I generally don't write about the "big" stories that have already made their rounds in the press. By the time I'd get to it, the story would be old news. For today's article, I'd like to share a "scandal" from Belgium that didn't seem to make much of a splash in the media. Heck, I bet a lot of Belgian readers even missed it.

The Belgian press reported (9/12, 9/20; both in French) that the government overestimated the 2007 budget by €883 Million. Now I understand that €883M is chump change for most of us, but keep in mind that for a small country like Belgium, it's a noticeable difference. This overestimate stemmed from the Fiscal Institution's 2007 tax assessment which, according to the General Administrator, was "all the IT's fault."

The Fiscal Institution uses document scanners and optical character recognition to automatically process fiscal declarations (tax returns) sent in by tax payers. When the system encountered a document it could not read, it did the most logical thing possible: it recorded the tax payer's income as €99,999,999.99.

This sudden increase of multi-millionaires went completely unnoticed by the IT department, glossed right over the tax assessment office, and found its way right into the government's budget. I suppose the good news in all this is that the Belgian Millionaires Club won't be flooded with a deluge of applications; I've heard they still do everything on paper.
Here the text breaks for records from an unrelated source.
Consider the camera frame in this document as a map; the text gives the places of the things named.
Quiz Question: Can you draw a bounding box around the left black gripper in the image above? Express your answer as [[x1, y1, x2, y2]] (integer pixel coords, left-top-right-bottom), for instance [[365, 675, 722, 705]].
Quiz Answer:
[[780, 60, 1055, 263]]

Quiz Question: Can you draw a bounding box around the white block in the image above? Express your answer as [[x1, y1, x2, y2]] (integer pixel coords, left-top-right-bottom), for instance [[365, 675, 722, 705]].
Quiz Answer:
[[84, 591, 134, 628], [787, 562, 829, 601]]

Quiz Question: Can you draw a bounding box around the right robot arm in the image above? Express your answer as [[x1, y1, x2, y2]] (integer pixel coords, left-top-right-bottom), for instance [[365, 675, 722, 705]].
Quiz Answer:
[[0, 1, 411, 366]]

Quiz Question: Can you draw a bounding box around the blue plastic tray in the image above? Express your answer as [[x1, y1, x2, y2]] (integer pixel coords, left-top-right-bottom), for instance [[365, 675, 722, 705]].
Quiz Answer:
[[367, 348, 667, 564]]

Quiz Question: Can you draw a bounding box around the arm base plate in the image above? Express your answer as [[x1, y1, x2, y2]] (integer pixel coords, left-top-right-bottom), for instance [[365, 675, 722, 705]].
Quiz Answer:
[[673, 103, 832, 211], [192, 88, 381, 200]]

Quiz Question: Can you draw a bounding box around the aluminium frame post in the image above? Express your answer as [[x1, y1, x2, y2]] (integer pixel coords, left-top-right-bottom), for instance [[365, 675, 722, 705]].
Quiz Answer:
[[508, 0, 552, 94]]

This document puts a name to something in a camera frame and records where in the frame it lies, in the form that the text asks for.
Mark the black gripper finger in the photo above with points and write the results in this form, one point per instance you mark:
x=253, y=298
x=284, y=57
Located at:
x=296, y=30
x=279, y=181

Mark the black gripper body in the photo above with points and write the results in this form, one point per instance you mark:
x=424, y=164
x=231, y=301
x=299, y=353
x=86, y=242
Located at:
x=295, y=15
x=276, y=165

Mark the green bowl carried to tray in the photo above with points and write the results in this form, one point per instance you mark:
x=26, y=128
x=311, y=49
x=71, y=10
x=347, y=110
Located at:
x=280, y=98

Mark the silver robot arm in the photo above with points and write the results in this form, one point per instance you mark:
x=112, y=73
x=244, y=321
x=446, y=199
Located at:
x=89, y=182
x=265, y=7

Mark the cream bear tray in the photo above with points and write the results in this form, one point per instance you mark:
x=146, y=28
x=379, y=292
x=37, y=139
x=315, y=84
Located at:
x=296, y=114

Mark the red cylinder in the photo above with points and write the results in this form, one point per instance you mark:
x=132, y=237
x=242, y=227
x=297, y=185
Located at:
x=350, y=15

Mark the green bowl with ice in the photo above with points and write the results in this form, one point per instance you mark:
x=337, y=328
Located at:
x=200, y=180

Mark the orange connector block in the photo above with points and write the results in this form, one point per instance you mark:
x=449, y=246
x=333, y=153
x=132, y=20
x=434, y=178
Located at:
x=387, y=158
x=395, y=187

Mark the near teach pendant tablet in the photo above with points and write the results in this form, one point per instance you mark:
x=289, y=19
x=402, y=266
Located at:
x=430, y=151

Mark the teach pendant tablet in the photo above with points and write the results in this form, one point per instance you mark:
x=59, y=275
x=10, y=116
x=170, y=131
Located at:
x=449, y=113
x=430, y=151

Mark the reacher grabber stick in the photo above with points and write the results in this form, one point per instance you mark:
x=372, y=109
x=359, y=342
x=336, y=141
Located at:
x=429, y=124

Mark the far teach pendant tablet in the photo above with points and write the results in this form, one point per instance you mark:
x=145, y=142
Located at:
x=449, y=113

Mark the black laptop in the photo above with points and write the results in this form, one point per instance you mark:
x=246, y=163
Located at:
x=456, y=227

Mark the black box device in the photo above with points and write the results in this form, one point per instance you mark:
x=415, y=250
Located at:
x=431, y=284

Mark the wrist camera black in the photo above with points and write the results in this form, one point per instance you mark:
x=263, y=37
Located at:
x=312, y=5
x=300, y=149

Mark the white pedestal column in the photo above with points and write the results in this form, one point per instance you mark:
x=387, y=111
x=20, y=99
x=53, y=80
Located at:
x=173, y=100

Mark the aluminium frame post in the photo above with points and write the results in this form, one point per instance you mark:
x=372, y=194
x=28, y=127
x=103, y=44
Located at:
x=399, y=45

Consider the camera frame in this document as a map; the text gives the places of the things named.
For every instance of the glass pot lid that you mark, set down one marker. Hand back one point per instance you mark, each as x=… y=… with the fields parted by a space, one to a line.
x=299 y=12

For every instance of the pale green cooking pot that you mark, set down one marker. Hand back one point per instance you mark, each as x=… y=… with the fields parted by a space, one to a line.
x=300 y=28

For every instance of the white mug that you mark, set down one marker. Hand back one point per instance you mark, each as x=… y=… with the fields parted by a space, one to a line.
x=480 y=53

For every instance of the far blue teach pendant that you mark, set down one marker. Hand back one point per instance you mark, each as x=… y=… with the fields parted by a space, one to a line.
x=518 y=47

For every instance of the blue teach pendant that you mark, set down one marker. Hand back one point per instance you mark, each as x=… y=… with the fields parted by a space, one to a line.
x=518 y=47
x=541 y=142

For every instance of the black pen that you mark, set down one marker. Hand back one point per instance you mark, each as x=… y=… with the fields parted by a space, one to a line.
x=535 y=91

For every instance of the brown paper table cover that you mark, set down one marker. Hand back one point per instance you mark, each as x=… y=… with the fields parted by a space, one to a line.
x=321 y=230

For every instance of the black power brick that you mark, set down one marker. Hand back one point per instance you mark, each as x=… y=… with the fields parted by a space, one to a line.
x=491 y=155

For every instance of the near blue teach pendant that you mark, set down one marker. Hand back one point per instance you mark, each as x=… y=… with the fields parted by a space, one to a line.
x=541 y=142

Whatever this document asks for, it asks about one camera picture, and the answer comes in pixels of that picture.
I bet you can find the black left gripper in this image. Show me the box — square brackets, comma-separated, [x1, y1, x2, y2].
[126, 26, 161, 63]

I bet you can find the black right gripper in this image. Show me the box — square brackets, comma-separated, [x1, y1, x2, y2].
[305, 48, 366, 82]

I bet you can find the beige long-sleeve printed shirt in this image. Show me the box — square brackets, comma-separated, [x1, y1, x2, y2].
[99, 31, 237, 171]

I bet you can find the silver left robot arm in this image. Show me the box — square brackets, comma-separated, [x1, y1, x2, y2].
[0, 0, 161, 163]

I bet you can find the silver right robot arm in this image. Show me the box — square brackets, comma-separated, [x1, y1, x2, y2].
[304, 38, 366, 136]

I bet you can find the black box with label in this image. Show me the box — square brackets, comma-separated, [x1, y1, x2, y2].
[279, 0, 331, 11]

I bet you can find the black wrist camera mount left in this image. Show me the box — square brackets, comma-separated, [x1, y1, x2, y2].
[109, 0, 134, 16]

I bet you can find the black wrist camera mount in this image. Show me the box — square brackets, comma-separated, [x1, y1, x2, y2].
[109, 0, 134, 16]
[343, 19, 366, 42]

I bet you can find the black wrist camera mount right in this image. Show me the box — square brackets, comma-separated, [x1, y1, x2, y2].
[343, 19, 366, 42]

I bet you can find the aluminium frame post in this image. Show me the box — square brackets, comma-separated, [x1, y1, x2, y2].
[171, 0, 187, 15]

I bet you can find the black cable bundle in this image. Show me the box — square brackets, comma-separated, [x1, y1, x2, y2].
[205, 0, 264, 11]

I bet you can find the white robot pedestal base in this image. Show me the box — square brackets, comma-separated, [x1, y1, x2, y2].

And to Belgian taxpayers: I've heard that the IT department just received a much larger budget for quality assur-- err, well, actually that was before the overestimate was reported. Well, I'm sure the rest of your government's Fiscal Institution computer systems will work just fine.

 

UPDATE: I didn't actually read the articles; ironically, the only thing I can say in French is je parle français. But, a reader commented that the system did have filters to prevent these kind of errors, but the filters were manually bypassed by the users to speed up processing. Whoops!